[Data provided Boundary: Start]

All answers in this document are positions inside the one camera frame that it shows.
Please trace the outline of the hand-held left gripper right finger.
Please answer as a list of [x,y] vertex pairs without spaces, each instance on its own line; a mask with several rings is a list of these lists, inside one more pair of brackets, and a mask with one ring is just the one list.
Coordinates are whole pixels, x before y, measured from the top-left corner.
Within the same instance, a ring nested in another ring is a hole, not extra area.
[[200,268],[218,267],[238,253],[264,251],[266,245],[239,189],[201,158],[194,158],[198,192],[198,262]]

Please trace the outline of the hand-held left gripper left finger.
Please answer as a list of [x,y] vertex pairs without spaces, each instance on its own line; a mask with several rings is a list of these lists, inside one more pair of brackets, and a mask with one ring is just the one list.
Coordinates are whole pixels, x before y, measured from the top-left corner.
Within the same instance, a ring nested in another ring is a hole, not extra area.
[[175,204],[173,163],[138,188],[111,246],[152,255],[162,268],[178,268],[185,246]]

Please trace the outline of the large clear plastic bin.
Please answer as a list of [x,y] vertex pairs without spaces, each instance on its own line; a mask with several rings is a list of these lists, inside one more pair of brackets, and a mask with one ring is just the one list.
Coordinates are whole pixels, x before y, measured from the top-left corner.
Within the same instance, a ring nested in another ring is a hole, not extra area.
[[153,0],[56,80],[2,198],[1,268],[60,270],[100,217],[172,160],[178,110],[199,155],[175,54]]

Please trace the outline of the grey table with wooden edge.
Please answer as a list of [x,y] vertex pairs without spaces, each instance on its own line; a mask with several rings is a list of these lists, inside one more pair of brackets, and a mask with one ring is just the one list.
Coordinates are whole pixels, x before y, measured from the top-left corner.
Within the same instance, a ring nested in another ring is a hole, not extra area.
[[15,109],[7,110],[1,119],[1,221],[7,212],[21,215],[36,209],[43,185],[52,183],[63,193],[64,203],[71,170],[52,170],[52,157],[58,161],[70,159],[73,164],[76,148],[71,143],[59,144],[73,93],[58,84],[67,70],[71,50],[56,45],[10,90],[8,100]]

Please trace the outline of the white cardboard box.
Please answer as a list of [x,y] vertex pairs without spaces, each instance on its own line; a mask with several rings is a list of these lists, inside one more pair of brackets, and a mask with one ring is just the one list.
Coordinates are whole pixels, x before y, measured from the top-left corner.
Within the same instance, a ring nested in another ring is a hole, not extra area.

[Data provided Boundary: End]

## Work instruction:
Return every line of the material in which the word "outline" is found.

## Answer section:
Please trace the outline of the hand-held left gripper right finger.
Please trace the outline of the hand-held left gripper left finger.
Please trace the outline of the large clear plastic bin.
Please trace the outline of the grey table with wooden edge.
Please trace the outline of the white cardboard box.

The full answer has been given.